FF. De facto, do depoimento da Sra. …, é possível retirar que, por um lado, a R…SA não se dedica ao sector dos veículos usados importados, bem assim, que a mesma nunca se dedicou ao negócio do aluguer de baterias, não dispondo de meios aptos a promover o bloqueio, ou desbloqueio de baterias, o que se retira do já identificado depoimento, [entre o minuto 08:33 e o minuto 09:04, entre o minuto 17:18 e o minuto 17:47, entre o minuto 21:17 e o minuto 21:39, entre o minuto 22:18 e o minuto 23:10 e entre o minuto 33:52 e o minuto 34:20].
GG. A iguais conclusões chegamos, se auscultarmos o depoimento do Sr. …, o qual, de forma absolutamente verosímil e espontânea, esclareceu que, através das ferramentas de diagnóstico, a R…SA e os seus concessionários têm acesso à informação relativa ao fundamento do bloqueio, ainda assim, não conseguem bloquear, ou desbloquear as baterias de tracção, mais informando que desconhece quem é a entidade que envia a mensagem remota que potencia a inibição de carregamento das baterias de tracção dos veículos, não tendo dúvida nenhumas de que essa entidade não é a R…. Tal factualidade resulta do já identificado depoimento, mais especificamente, entre o minuto 05:20 e o minuto 05:54, entre o minuto 06:30 e o minuto 07:36 e entre o minuto 10:34 e o minuto 11:03.
HH. Ante o quanto antecede, afigura-se à ora Apelante que a douta Sentença sob escrutínio enferma de ostensivo erro de julgamento, também no que à matéria de facto tida por não provada respeita, já que opera à distorção da realidade provada, quer documentalmente, quer através de factos notórios, bem assim, do que foi alegado de forma absolutamente verosímil pelas testemunhas inquiridas, resultando assim evidente, não só a impossibilidade de a R…SA promover ao bloqueio/ desbloqueio das baterias, mas também a ausência de qualquer intervenção no caso dos autos.

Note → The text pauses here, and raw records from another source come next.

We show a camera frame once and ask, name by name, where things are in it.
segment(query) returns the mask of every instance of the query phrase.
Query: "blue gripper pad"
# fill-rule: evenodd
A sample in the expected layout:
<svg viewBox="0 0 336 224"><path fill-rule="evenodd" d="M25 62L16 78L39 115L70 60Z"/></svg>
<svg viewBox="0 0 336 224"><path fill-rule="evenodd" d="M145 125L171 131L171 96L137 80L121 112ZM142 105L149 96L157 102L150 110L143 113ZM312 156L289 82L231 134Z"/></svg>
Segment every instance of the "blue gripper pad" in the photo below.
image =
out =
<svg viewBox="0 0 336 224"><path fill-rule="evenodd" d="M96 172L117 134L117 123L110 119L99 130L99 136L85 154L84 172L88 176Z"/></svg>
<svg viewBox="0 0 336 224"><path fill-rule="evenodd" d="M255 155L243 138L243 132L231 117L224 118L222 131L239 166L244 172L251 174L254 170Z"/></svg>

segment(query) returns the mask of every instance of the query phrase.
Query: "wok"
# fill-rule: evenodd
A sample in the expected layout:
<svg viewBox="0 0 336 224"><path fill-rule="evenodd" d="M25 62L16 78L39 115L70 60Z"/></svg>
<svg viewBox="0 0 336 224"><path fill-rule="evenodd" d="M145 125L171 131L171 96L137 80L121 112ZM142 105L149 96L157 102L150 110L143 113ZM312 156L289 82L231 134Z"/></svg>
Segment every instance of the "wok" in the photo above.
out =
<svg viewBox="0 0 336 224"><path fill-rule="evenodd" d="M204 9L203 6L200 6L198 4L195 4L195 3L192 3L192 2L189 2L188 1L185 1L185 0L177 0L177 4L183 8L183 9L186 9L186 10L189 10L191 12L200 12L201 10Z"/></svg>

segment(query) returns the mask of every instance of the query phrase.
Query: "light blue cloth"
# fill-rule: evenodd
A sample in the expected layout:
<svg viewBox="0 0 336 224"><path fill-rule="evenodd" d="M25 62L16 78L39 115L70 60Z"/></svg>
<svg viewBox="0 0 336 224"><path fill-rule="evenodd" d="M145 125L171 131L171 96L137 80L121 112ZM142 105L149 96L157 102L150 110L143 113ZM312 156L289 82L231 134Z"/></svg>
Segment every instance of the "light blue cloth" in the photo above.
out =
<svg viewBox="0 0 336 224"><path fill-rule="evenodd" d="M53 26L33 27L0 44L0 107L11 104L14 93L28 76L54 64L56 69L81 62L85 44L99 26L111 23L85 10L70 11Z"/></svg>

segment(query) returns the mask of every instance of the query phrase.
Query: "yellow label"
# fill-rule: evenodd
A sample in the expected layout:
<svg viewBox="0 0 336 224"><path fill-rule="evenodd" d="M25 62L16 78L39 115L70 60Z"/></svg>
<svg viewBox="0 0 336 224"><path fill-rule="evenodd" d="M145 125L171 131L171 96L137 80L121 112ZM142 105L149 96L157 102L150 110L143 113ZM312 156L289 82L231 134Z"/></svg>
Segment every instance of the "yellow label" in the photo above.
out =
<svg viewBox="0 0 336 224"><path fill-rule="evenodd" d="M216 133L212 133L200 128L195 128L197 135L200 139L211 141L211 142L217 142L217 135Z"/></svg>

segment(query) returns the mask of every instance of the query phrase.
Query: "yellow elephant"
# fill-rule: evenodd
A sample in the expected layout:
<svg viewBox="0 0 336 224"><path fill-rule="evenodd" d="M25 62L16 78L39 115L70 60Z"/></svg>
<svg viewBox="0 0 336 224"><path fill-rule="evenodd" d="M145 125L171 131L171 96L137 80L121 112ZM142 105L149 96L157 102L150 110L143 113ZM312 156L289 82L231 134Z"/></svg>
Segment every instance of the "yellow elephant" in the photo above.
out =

II. Destarte, resulta para a aqui Recorrente indiscutível a inadmissibilidade da manutenção dos aludidos factos contidos em “AB” na douta Sentença recorrida como não provados, antes se impondo que este Douto Tribunal de Recurso se substitua ao Tribunal a quo, julgando essa mesma factualidade por provada, nos termos e para os efeitos do preceituado no n.º 1, do artigo 662.º do CPC.
JJ. Perante a supra preconizada alteração da matéria de facto, donde se extrai que a Apelante não foi parte em qualquer operação de gestão dos contratos de aluguer das baterias em discussão nos autos, não ordenou o seu bloqueio, nem o subsequente desbloqueio, não dispondo igualmente de meios aptos a condicionar o funcionamento das baterias, seja executando por si qualquer operação, seja ordenando a qualquer entidade que o faça, e considerando que o pedido das Requerentes consiste no “desbloqueio imediato e definitivo (…) das viaturas que são propriedade dos requerentes”, facilmente se conclui que a decisão de decretamento da providência face à ora Apelante corresponde à condenação da mesma num objecto impossível, o que não é conforme ao Direito, impondo-se que a douta Sentença proferida pelo Tribunal a quo seja revogada por este douto Tribunal ad quem, modificando-se a decisão proferida, por uma outra que julgue a R…SA parte substantivamente ilegítima no presente pleito, absolvendo a mesma dos pedidos das Requerentes, com todas as devidas e legais consequências.
KK. Sem prejuízo do quanto antecede, importa assinalar que, mesmo não viesse a ser dado provimento à alteração da matéria de facto nos termos referidos, o que sem conceder ora se admite por dever de patrocínio, sempre se impunha um sentido de decisão diverso, desde logo porque, no entendimento da ora Apelante, a própria utilidade e aptidão da douta Sentença de que ora se recorre para promover a justa composição do litígio encontram-se irremediavelmente comprometidas, considerando que a Mm.ª Juiz do Tribunal a quo confessa desconhecer a identidade da entidade que dispõe dos meios necessários em ordem ao bloqueio, ou desbloqueio das baterias.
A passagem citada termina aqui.